═══ Extracted information
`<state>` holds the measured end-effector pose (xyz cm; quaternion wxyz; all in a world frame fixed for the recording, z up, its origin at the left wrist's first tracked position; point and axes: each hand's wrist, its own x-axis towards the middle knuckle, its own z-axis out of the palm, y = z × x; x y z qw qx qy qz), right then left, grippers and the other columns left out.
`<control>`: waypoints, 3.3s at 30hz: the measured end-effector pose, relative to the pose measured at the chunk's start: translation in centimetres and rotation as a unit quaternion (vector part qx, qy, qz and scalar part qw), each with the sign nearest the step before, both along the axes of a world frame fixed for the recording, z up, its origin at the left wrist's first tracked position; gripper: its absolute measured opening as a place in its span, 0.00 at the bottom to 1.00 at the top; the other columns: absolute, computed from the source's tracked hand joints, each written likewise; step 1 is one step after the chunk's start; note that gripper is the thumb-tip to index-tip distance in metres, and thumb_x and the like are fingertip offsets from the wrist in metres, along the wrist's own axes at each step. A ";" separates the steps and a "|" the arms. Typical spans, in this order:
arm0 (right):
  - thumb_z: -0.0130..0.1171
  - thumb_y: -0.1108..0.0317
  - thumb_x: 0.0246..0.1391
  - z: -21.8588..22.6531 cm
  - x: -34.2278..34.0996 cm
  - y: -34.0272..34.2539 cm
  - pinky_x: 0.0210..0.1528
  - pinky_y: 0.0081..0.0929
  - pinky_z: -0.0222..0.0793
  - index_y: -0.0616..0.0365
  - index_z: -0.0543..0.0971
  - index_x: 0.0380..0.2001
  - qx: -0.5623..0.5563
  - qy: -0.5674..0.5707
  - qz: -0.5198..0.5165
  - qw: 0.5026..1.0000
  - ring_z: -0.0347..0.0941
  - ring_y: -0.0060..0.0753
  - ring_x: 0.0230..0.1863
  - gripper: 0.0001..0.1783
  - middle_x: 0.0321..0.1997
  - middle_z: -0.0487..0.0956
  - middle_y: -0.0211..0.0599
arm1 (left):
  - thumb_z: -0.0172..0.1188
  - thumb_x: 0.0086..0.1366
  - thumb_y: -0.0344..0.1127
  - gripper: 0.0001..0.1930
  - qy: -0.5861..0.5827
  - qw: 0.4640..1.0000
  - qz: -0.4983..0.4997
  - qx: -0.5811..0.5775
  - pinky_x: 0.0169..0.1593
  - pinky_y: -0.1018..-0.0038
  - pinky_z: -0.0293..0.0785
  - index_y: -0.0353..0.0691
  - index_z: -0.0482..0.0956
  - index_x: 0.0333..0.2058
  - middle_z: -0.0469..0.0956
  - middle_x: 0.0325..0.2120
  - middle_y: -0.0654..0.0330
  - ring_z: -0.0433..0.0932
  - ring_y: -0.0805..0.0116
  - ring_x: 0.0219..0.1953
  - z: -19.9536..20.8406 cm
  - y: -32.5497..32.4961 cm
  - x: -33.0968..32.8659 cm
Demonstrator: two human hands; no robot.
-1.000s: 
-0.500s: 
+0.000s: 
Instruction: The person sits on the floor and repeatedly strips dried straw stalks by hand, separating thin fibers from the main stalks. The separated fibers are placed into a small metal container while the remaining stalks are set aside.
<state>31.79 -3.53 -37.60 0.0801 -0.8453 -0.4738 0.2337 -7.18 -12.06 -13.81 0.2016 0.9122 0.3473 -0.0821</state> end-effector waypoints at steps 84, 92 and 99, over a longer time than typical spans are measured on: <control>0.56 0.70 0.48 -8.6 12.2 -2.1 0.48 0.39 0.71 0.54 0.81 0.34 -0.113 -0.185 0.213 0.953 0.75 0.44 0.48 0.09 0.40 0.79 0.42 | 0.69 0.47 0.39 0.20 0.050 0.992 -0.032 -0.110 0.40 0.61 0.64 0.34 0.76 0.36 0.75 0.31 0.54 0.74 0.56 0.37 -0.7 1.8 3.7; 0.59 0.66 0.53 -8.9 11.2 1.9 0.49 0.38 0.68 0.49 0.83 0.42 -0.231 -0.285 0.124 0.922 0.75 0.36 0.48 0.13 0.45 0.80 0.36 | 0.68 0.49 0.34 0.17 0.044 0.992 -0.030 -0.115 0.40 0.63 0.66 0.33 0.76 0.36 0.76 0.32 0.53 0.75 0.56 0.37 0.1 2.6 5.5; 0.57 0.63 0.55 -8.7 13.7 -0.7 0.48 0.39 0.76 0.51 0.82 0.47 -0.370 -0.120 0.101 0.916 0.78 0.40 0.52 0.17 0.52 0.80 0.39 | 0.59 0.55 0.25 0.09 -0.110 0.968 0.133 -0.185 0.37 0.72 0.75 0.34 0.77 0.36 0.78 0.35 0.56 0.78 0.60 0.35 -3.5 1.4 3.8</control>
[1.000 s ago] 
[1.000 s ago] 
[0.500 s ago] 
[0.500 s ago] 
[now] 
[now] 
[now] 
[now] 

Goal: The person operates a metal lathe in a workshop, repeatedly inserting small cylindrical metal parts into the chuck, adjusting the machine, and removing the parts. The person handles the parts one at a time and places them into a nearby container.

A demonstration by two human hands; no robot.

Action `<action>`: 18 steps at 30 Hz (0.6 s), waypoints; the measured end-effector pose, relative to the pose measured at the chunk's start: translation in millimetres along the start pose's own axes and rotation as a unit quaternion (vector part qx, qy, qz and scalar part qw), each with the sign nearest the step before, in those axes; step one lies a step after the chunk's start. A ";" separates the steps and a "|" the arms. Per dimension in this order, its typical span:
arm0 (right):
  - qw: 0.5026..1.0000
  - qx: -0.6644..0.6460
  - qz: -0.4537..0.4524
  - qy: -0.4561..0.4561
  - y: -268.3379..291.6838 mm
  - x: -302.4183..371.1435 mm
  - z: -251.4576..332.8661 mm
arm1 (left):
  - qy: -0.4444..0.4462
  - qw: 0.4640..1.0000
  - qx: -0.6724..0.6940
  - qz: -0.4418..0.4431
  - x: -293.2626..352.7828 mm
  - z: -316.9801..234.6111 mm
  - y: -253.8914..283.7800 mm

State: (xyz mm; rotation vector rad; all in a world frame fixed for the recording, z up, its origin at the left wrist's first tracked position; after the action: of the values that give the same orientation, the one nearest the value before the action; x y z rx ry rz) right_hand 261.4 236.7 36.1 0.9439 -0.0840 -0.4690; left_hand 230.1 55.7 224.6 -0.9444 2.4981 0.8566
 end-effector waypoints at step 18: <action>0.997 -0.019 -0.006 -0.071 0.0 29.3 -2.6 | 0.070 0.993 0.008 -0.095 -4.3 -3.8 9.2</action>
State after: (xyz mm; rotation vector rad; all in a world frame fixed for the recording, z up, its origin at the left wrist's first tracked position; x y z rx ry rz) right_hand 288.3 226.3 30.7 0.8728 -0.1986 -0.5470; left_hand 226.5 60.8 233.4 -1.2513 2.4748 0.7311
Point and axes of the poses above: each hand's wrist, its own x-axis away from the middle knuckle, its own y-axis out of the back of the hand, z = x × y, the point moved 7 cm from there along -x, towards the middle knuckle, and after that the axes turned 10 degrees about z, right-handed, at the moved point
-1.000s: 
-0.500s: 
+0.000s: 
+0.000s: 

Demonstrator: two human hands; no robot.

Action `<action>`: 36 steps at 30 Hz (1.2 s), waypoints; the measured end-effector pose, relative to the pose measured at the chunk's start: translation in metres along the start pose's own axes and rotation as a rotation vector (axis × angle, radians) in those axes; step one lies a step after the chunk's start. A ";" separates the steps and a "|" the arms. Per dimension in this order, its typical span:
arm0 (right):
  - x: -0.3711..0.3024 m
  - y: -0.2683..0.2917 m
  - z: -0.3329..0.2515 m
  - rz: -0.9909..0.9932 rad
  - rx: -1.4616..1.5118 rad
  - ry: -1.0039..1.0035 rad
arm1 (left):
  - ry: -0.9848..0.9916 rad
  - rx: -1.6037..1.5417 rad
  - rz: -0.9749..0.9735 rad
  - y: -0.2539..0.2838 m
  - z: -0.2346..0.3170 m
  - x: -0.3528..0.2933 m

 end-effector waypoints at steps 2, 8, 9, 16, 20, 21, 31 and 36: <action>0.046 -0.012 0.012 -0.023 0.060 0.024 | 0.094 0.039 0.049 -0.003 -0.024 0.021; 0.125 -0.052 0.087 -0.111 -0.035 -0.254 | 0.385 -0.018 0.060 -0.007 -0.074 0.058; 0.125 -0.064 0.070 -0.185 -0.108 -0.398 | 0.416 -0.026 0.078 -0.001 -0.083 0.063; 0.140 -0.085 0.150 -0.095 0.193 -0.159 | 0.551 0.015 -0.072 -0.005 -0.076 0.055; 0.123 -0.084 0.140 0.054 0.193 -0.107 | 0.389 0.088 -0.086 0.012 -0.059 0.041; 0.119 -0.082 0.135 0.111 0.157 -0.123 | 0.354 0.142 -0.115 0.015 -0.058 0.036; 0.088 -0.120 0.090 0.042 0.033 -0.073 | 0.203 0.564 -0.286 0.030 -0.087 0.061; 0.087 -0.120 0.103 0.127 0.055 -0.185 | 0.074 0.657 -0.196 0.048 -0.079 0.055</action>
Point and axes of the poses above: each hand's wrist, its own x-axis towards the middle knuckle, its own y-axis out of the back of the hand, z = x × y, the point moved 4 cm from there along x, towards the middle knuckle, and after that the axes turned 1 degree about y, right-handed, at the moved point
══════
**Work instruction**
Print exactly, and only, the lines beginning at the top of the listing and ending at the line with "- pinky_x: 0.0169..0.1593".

**Output**
`<state>` holds the measured end-effector pose (xyz cm; quaternion wxyz; all in a world frame fixed for the recording, z up, its origin at the left wrist's first tracked position; point and axes: each hand's wrist, its own x-axis towards the middle knuckle, its own z-axis out of the palm, y = z × x; x y z qw qx qy qz), right then left, grippers and the other columns left out.
`<control>`: waypoints, 3.3s at 30hz: the measured end-effector pose, relative to the pose measured at the chunk's start: translation in centimetres and rotation as a unit quaternion (vector part qx, qy, qz and scalar part qw), each with the sign nearest the step before, both along the axes of a world frame fixed for the recording, z up, its origin at the left wrist's first tracked position; gripper: its absolute measured opening as a place in its span, 0.00 at the bottom to 1.00 at the top; the other columns: absolute, computed from the source's tracked hand joints, each written likewise; step 1 is one step after the chunk's start; note that gripper is the thumb-tip to index-tip distance in metres, and thumb_x and the like are fingertip offsets from the wrist in metres, along the wrist's own axes at each step. A ";" separates the steps and a "|" the arms. Typical spans, in this order:
arm0 (right):
  - thumb_z: -0.0130..0.1171
  - thumb_y: -0.1108..0.0317
  - thumb_x: 0.0246..0.1391
  - z: -21.8588..22.6531 cm
  - x: -34.2278..34.0996 cm
  - y: -34.0272..34.2539 cm
  - pinky_x: 0.0210..0.1528
  - pinky_y: 0.0081..0.0929
  - pinky_z: -0.0222..0.0793
  - index_y: -0.0616..0.0365
  - index_z: -0.0543..0.0971
  - index_x: 0.0380..0.2001
  - qx: -0.5623..0.5563
  - qy: -0.5674..0.5707
  - qz: -0.5198..0.5165
  - qw: 0.5026..1.0000
  - ring_z: -0.0347..0.0941
  - ring_y: -0.0060..0.0753
  - ring_x: 0.0230..0.1863
  - gripper: 0.0001..0.1783
  - middle_x: 0.0321..0.1997
  - middle_z: -0.0487..0.0956
  - middle_y: -0.0211..0.0599
arm1 (left):
  - thumb_z: -0.0172..0.1188
  - thumb_x: 0.0086..0.1366
  - thumb_y: -0.0344..0.1127
  - gripper: 0.0001..0.1930
  - qy: -0.5861..0.5827
  - qw: 0.4640..1.0000
  - qz: -0.4983..0.4997
  - qx: -0.5811..0.5775
  - pinky_x: 0.0169..0.1593

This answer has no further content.